Das ganze Jahr im Garten
Während die meisten Wildkräuter nur ein paar Monate blühen, schafft das Greiskraut fast 12 — von Januar bis Dezember. Wenn ein paar Tage mild sind, treibt es schon wieder Blüten. Diese irre Produktivität macht es zum häufigsten „Unkraut“ in Gemüsebeeten und Gärten. Eine einzige Pflanze produziert 1.000–2.000 Samen, die alle keimen können — daher die schnelle Vermehrung.
Warum „Greis-kraut“?
Wenn die Pflanze verblüht und Samen ansetzt, entwickelt sie einen weißlich-grauen Haarschopf — als hätte sie graue Haare bekommen.
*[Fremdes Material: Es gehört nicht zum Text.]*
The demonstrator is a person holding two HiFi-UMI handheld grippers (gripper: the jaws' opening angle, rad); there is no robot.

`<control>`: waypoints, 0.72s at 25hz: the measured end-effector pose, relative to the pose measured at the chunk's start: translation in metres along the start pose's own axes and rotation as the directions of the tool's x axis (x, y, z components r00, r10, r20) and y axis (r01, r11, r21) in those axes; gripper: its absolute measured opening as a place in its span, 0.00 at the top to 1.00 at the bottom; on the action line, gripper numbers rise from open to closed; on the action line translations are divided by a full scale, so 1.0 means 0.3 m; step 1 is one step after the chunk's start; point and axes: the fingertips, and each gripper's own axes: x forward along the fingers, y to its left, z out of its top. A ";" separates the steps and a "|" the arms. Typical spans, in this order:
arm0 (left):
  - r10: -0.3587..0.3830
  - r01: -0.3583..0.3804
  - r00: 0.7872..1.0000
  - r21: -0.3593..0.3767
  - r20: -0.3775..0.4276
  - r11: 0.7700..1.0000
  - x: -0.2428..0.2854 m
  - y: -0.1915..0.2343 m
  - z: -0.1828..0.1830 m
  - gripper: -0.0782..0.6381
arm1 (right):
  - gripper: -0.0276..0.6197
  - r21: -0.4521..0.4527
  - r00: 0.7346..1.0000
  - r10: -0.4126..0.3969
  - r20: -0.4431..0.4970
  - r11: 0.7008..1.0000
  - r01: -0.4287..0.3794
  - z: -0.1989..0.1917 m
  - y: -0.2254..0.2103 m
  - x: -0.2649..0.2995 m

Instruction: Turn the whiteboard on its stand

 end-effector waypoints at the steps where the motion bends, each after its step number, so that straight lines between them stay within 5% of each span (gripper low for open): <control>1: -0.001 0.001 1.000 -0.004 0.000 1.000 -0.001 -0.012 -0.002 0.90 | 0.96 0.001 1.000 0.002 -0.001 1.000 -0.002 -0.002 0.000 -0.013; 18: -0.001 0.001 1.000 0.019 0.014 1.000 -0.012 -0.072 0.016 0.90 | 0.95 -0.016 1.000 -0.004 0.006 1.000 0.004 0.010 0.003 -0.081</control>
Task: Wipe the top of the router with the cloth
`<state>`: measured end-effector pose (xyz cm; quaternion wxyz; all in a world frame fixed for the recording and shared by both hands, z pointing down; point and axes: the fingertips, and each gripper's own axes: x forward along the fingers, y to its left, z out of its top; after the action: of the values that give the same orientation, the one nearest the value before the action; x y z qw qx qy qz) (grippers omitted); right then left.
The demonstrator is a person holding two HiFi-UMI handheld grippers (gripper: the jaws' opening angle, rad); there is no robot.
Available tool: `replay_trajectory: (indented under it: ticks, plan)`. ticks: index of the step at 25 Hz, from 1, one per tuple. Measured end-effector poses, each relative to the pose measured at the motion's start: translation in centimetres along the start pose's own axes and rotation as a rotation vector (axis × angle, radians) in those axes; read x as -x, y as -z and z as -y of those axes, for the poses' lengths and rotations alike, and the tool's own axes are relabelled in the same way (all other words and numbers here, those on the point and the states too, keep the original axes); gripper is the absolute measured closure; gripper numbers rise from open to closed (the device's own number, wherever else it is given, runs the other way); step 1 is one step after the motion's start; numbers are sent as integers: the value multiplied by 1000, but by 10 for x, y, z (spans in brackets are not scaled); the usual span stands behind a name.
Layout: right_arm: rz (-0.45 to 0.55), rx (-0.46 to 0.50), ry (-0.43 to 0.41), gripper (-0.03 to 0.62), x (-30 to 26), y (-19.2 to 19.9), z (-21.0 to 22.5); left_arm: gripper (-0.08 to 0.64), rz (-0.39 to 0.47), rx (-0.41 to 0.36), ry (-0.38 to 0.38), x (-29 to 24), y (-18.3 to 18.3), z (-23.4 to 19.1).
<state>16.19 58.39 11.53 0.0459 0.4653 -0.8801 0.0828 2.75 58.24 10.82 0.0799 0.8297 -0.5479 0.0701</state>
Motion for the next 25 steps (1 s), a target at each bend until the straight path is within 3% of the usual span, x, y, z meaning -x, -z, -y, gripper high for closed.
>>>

Daher „Greis-kraut“: die Pflanze, die im Alter ergraut. Dieser Pappus ist wie bei Löwenzahn ein Fallschirm zur Verbreitung der Samen — der Wind trägt sie weit, daher die schnelle Eroberung neuer Flächen.
Wissenswertes & Merksätze
Erkennen leicht gemacht
Aufrechter, oft verzweigter Stängel (10–40 cm). Blätter wechselständig, tief fiederteilig, an Pferdezahn-Lappen erinnernd. Blütenkörbchen klein (5–6 mm), ohne Strahlblüten, gelb. Bei Reife: weiß-graue Pappushaare.
Achtung Giftpflanze
Senecio-Arten enthalten Pyrrolizidinalkaloide, die leberschädlich sind. Niemals als Salat oder Tee — auch nicht aus dem Garten. Für Vieh meiden, vor allem Pferde. Wer Greiskraut im Pferde- oder Heu-Bereich findet: ausreißen und entsorgen.